Quick answer: Text adventure bugs cluster in two places: the parser that turns typed input into a command, and the world model that the command mutates. Track the raw input string, how the parser tokenized it, which verb and noun it resolved to, and the world state before and after. Unrecognized commands are gold, since they show the vocabulary players expect but you did not implement.

In a text adventure the player types into a void and trusts that your parser understands them. When it does not, they do not file a neat bug report, they just rephrase, get frustrated, and quit. The two failure surfaces are distinct: the parser can mishandle the words, resolving the wrong noun or rejecting a reasonable synonym, or the world model can be wrong, letting them take an item that should be fixed or describing a room that no longer matches reality. Tracking both means capturing the raw input and the world state around every command, so you can see what players meant and what your game did with it.

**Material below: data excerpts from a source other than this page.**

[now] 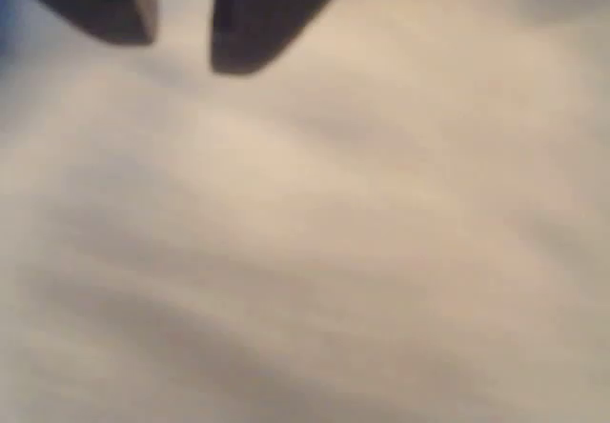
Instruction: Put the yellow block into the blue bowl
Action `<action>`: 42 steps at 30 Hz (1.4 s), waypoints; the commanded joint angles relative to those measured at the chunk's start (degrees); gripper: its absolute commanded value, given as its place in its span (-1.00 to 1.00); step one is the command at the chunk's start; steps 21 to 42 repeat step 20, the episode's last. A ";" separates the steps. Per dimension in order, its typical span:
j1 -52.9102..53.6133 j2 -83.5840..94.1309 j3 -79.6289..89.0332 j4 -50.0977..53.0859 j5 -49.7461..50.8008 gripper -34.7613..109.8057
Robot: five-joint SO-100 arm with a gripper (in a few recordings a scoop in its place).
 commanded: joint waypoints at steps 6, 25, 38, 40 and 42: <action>0.44 6.06 1.76 -1.41 0.53 -0.52; 0.53 6.06 5.71 -2.37 0.53 -0.52; 0.53 6.06 5.71 -2.37 0.53 -0.52; 0.53 6.06 5.71 -2.37 0.53 -0.52; 0.53 6.06 5.71 -2.37 0.53 -0.52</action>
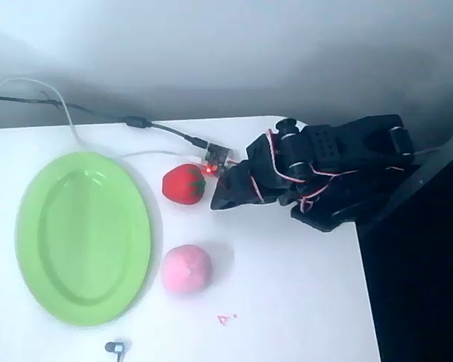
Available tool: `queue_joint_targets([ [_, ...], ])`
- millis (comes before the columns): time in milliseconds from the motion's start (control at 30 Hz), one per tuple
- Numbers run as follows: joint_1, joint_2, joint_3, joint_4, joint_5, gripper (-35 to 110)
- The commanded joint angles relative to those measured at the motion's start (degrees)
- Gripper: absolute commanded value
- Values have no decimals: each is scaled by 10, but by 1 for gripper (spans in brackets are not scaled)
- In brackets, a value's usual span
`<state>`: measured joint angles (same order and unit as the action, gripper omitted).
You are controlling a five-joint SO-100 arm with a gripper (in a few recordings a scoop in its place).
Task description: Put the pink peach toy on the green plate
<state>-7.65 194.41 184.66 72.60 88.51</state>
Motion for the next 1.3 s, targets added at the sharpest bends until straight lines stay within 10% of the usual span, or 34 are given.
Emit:
queue_joint_targets([
  [0,3,12,31,10,15,0],
  [633,1,4,-100,4,-5,0],
  [1267,-145,-425,-541,9,113,0],
])
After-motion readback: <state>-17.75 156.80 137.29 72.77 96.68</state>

The parser is your most error-prone surface

Every typed line passes through tokenization, vocabulary lookup, disambiguation, and verb resolution before anything happens in the world. A bug at any stage produces the same flat failure: the player sees a canned line about not understanding, and you have no record of why. Maybe the verb was a synonym you forgot, maybe two nouns in scope collided and disambiguation picked wrong, maybe an adjective was ignored. The visible output erases all of that, so the parser is simultaneously your highest-traffic and least observable component.

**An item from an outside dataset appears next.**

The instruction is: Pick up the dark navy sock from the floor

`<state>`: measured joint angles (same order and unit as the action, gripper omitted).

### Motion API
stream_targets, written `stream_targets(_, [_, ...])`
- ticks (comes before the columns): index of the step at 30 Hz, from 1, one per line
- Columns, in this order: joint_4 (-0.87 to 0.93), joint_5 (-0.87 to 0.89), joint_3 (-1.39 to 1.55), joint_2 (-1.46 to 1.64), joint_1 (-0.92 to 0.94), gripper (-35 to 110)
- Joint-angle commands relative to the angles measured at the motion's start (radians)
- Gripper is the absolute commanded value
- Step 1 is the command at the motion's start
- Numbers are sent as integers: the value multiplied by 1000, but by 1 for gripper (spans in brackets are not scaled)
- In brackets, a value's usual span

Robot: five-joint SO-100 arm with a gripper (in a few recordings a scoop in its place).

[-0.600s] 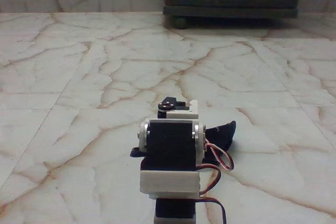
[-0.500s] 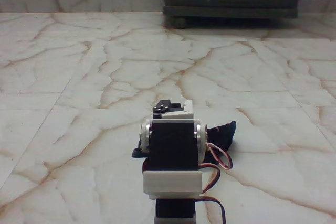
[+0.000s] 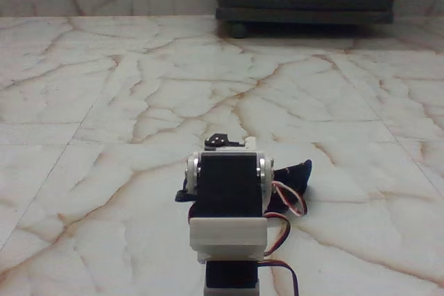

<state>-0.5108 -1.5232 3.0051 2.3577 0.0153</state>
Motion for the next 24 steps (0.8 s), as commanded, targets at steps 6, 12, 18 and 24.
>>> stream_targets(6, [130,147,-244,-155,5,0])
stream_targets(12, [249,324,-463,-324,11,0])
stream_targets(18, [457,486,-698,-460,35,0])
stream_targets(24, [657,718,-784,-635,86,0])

The fix is to log the parse, not just the result. For each input, record the raw string, the token list, the candidate verbs and nouns considered, the one chosen, and the rule that fired. When a player reports that examining the painting did nothing, the log might show the parser bound painting to a scenery object in the wrong room because it was still in scope after a move. That is a one-line scope fix, but only if you can see the resolution path the parser took.

World state before and after every command

A text adventure command is a transition: it reads the world model and writes a new one. Bugs in the model show up as states that should be impossible, an item in two rooms at once, a container that is both open and locked, an NPC present after they should have left. To catch these you want a snapshot of the relevant object tree immediately before and after the command that produced the complaint, so you can see exactly which property changed and whether it changed to a legal value.

Diffing those two snapshots is the fastest debugging move in the genre. If the player says taking the lamp left them holding nothing, the diff shows the lamp's location was set to the player but its carried flag never updated, so the inventory query skips it. Without the before-and-after you would be reading code and guessing; with it you read two short state dumps and the bug points at itself. Make the world model dumpable as text and most model bugs become trivial to localize.

Unrecognized commands are a feature request log

The inputs your parser rejects are the most valuable data your game produces. When dozens of players type pull rope, climb wall, or light torch and get nothing, they are telling you the vocabulary they expect the world to support. Some of those are real bugs where the action should work and a synonym is missing. Others are content gaps where players reasonably believe a verb should do something. Either way, the rejected-input stream is a direct line into the gap between your world and the player's mental model of it.

Aggregate them. A single rejected command is noise, but the same phrase rejected across many sessions in the same room is a clear signal ranked by frequency. Add the common synonyms, implement the actions players keep reaching for, and write better refusal messages for the ones you deliberately do not support. Over a few updates this turns a parser that feels brittle into one that feels like it anticipated the player, which is the entire illusion the genre depends on.

Disambiguation, scope, and pronoun bugs

The subtle parser bugs live in scope and reference. Scope decides which objects are reachable for a command, and getting it wrong means the player can examine things in another room or cannot reach something right in front of them. Pronouns add a second layer: it and them refer back to the last noun, and if that binding is stale, take it picks up the wrong object entirely. These bugs are maddening because they depend on conversational history, so they never reproduce from a cold start.

Capturing the recent command history alongside the failing input is what makes them tractable. With the last several inputs and their resolved nouns, you can see that it was bound three commands ago and never refreshed when the player moved. Tracking the pronoun-resolution chain and the scope set at parse time turns a ghost into a clear sequence. These are the bugs that distinguish a parser that feels alive from one that feels like it has amnesia, so they are worth the logging effort.

Setting it up with Bugnet

Bugnet's in-game report button can fire from inside your game loop with the parser and world context already attached. Push the raw input, the token list, the resolved verb and noun, and a dump of the nearby object tree into custom fields, and route the recent command history through player attributes. A report then arrives not as the player saying it did not work, but as the exact line they typed, how the parser read it, and the world state it acted on, which is everything you need to reproduce without a single follow-up question.

Because the same parser gap gets hit by many players, Bugnet's occurrence grouping folds identical rejected inputs into one issue with a count. That count ranks your missing vocabulary by demand, so you implement pull rope before some rare phrasing one person tried. Filtering by room or by the verb that failed lets you cluster bugs around a specific scene or a specific handler, turning a flood of one-line parser complaints into a prioritized, reproducible backlog in one dashboard.

Testing the parser like the program it is

A parser is a program with a near-infinite input space, so test it like one. Build a transcript suite: a list of input lines paired with the expected output and world state, replayed on every build. Seed it with every bug you fix so regressions cannot creep back, and add the real rejected commands your players produce as new test cases. A transcript that diffs cleanly is the closest a text adventure gets to a green test bar, and it catches the subtle scope and synonym regressions that manual play misses.

Beyond automated transcripts, watch how real players phrase things and let that reshape your grammar. Indie text games win or lose on the feeling that the world understands intent, and that feeling is built one synonym and one fixed transition at a time. Capture the raw inputs, diff the world state, aggregate the rejections, and the parser stops being a black box. The result is a game that meets players where they type, which is the whole promise of the form.

In a text adventure the bug is either in how the parser read the words or in how the command changed the world. Capture both and the fix is usually obvious.